First Author  Chen B Year  2024
Journal  Curr Biol Volume  34
Issue  18 Pages  4261-4271.e5
PubMed ID  39241777 Mgi Jnum  J:354998
Mgi Id  MGI:7735983 Doi  10.1016/j.cub.2024.08.004
Citation  Chen B, et al. (2024) Reverse-engineering placebo analgesia. Curr Biol 34(18):4261-4271.e5
abstractText  Placebo analgesia is a widely observed clinical phenomenon. Establishing a robust mouse model of placebo analgesia is needed for careful dissection of the underpinning circuit mechanisms. However, previous studies failed to observe consistent placebo effects in rodent models of chronic pain. We wondered whether strong placebo analgesia can be reverse engineered using general-anesthesia-activated neurons in the central amygdala (CeA(GA)) that can potently suppress pain. Indeed, in both acute and chronic pain models, pairing a context with CeA(GA)-mediated pain relief produced robust context-dependent analgesia, exceeding that produced by morphine in the same paradigm. CeA(GA) neurons receive monosynaptic inputs from temporal lobe areas that could potentially relay contextual cues directly to CeA(GA) neurons.
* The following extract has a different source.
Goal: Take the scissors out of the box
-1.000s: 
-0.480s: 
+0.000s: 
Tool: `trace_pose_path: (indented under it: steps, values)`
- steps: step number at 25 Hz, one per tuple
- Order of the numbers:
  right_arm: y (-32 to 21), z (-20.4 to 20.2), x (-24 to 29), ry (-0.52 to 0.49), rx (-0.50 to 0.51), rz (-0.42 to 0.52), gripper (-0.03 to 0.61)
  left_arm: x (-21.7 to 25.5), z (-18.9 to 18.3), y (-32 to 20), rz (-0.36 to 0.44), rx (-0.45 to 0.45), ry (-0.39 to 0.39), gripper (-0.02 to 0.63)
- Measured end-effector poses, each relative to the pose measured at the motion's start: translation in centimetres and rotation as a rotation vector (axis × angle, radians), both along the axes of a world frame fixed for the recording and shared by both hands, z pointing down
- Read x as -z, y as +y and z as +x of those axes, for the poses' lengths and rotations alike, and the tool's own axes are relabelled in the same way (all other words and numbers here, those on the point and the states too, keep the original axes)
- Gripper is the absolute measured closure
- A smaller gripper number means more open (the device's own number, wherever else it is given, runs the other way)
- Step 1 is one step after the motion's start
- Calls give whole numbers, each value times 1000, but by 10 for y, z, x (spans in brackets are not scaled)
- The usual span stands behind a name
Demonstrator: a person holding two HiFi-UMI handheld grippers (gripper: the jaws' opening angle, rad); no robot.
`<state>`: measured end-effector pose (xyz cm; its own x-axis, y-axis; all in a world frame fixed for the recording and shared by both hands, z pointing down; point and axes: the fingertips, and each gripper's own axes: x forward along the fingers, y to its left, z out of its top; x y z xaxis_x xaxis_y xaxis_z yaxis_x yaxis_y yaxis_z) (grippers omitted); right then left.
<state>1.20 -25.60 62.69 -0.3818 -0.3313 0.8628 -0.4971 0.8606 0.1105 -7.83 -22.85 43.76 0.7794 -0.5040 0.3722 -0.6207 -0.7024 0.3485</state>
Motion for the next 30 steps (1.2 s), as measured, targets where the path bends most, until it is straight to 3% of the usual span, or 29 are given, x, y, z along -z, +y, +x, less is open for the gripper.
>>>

However, in vivo imaging showed that CeA(GA) neurons were not reactivated in the conditioned context, despite mice displaying a strong analgesic phenotype. This finding suggests that the placebo-context-induced pain relief engages circuits beyond CeA(GA) neurons and relies on plasticity in other analgesic and/or nociceptive circuits. Our results show that conditioning with the activation of a central pain-suppressing circuit is sufficient to engineer placebo analgesia and that purposefully linking a context with an active treatment could be a means to harness the power of placebo for pain relief.